[Data extracted from a collection]
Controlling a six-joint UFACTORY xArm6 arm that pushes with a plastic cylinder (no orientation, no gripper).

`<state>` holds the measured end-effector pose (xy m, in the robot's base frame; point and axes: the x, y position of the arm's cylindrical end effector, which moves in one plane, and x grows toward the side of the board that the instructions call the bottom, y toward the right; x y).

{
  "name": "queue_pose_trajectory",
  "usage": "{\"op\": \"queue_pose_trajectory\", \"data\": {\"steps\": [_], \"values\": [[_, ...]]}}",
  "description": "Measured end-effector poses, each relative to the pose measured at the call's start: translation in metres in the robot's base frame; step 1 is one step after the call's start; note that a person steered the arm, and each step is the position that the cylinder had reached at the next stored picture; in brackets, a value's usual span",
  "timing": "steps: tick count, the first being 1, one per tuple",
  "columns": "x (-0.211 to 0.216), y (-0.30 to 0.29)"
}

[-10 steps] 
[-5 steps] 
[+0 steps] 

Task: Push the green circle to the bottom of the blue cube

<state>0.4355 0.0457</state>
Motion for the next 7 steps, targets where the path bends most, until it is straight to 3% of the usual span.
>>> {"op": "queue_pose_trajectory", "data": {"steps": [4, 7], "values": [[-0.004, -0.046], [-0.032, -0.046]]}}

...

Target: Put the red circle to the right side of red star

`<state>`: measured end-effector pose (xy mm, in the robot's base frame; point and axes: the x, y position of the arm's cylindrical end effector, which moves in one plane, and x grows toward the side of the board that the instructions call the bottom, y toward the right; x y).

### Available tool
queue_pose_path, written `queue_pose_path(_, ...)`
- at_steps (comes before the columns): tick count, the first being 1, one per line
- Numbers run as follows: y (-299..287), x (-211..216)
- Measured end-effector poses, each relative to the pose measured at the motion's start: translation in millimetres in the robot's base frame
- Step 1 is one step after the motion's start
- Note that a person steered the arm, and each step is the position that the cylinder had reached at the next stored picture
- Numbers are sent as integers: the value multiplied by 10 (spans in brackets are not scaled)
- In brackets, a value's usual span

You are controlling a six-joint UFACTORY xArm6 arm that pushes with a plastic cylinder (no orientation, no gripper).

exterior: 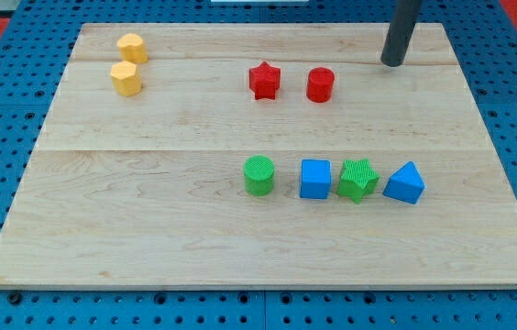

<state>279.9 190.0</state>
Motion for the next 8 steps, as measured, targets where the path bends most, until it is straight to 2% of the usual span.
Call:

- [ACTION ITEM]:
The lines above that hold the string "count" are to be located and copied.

- [EXERCISE RESPONSE]:
  "timing": "steps: tick count, the first being 1, one per tuple",
- at_steps (comes before the columns): tick count, the first being 1, one per line

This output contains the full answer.